Wearable ECG only moderately accurate for AF diagnosis
A wearable arrhythmia detection device, the AliveCor KardiaBand (KB), demonstrates moderate accuracy for diagnosing atrial fibrillation (AF) in comparison with a 12-lead electrocardiogram (ECG), as shown in a recent study. However, combining the automated device diagnosis with the electrophysiologists (EP) interpretation of unclassified readings improves overall accuracy.
Paired with a smartwatch, KB is a strap with an inbuilt electrode that allows it to function as a lead-Intelligent ECG (iECG). It takes advantage of the inbuilt smartwatch photoplethysmography to obtain a 30-second continuous recording, which can be viewed in real-time on a smartphone, and generate an automated diagnosis of either AF or sinus rhythm (SR).
The results of the present study suggest that “even with future improvements in automated algorithms … physician involvement will likely remain an essential component when exploring the utility of [wearable] devices for arrhythmia screening,” according to the researchers.
In the study, 200 patients (38 with AF and 162 with SR) contributed to a total of 439 ECG recordings, of which 239 were derived from iECGs and 200 were obtained via a 12-lead ECG. Repeat iECG was performed when an unclassified or no-analysis tracing was generated. [Heart 2020;doi: 10.1136/heartjnl-2019-316004]
Overall, initial iECG yielded 161 diagnoses (80.5 percent) of AF and SR. There were 14 tracings (7 percent) recorded as no-analysis and 25 (12.5 percent) as unclassified readings. A second iECG recorded a diagnosis in 14 out of 39 patients (7 percent), with the remainder being unclassified (8 percent) or no-analysis (4.5 percent). In total, 175 (87.5 percent) AF and SR diagnoses were obtained using up to two iECGs.
For diagnosing AF or SR, when including unclassified tracings marked as incorrect, KB had a sensitivity of 94.4 percent and specificity of 81.9 percent. The corresponding positive and negative predictive values were 54.8 percent and 98.4 percent. Agreement between the single-lead KB diagnosis and 12-lead ECG cardiologist diagnosis was moderate (κ, 0.60, 95 percent confidence interval [CI], 0.47–0.72; p<0.001).
Notably, combining the automated device diagnosis with blinded electrophysiologists (EP) interpretation of unclassified tracings increased overall agreement (EP 1: κ, 0.76, 95 percent CI, 0.65–0.87; EP 2: κ, 0.74, 95 percent CI, 0.63–0.86).
“In a pilot study, we proposed a pathway whereby limiting clinician interpretation of iECG tracings to unclassified readings could be a more economically viable strategy for arrhythmia screening when using smartphone-based ECG technology,” they pointed out. [Am Heart J 2018;205:149-153; Intern Med J 2019;49:570-573]
The improved accuracy that resulted from incorporating the KB automated diagnosis with EP interpretation of unclassified tracings alone observed in the present study is comparable with results of previous studies employing clinician interpretation of all tracings. [Int J Cardiol 2013;165:193-194; Europace 2017;19:29-39]

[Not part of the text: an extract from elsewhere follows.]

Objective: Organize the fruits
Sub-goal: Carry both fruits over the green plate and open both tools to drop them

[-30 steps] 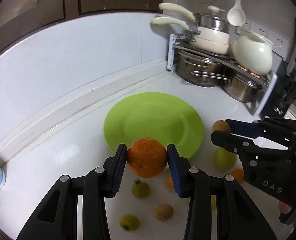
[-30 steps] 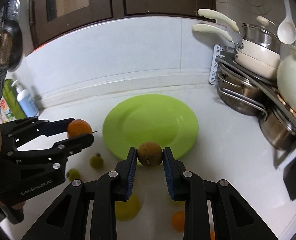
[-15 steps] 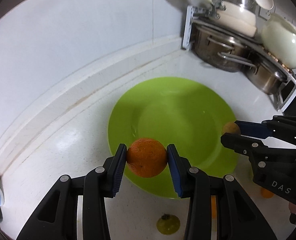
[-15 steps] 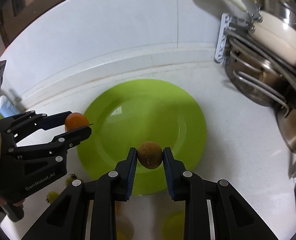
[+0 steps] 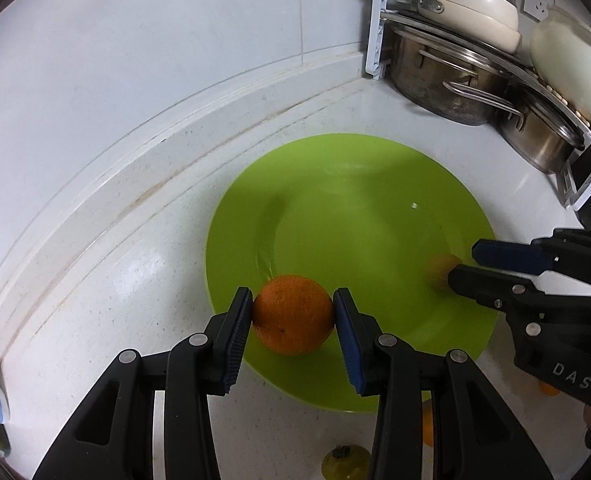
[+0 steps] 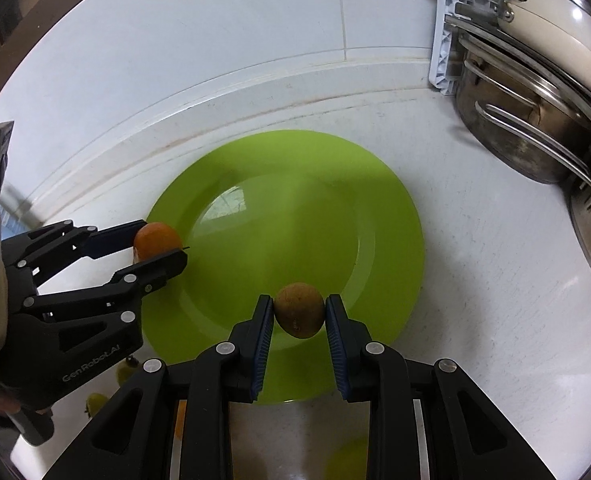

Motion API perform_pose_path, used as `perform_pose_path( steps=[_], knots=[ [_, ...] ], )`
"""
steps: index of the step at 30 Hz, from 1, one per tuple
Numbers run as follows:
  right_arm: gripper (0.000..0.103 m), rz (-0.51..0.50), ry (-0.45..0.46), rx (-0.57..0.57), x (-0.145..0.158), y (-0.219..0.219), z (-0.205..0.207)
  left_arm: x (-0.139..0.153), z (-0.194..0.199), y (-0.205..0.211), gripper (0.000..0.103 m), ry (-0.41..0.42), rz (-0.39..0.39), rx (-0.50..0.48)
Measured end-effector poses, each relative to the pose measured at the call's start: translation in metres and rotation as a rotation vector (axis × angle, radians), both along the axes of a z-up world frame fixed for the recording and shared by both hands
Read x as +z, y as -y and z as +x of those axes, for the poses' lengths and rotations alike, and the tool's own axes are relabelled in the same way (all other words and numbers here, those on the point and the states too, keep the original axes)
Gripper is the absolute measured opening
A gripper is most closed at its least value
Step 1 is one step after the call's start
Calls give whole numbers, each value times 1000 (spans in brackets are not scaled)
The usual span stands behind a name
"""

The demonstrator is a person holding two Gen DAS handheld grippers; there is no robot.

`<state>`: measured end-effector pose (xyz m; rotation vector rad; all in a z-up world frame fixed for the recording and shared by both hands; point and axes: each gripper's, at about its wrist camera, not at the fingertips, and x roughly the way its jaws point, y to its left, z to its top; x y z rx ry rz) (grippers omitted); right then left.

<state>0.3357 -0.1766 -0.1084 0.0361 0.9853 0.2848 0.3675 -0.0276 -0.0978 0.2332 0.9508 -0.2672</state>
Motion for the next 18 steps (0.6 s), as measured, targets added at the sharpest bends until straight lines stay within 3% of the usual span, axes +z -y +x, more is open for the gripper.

The researchers emphasized that combining KB diagnoses with clinician over-read of unclassified tracings alone should therefore provide a more feasible and cost-effective solution than clinician interpretation of all iECG tracings, especially because ongoing consumer engagement with wearable AF detection platforms may generate increasing numbers of these traces and the associated costs involved with clinician interpretation of iECG tracings are high.
The takeaway from the study is that “screening with the KardiaBand or similar technology will reveal some cases of otherwise unknown AF … [and that] the technology will change,” Dr Daniel Frisch from the Thomas Jefferson University said in an accompanying editorial. [Heart 2020;doi:10.1136/heartjnl-2019-31639]
“I agree with the authors of the study that automated diagnoses yield false results and that relying on a device-provided diagnosis of AF to guide initiation of oral anticoagulation for stroke prophylaxis cannot be recommended at this point. Nonetheless, the future is bright and there is reason to be excited by the rapid evolution of mobile technology that we are seeing in real time,” he wrote.
Frisch added that while screening could be broadened with both hardware and software, healthcare provider participation is still necessary.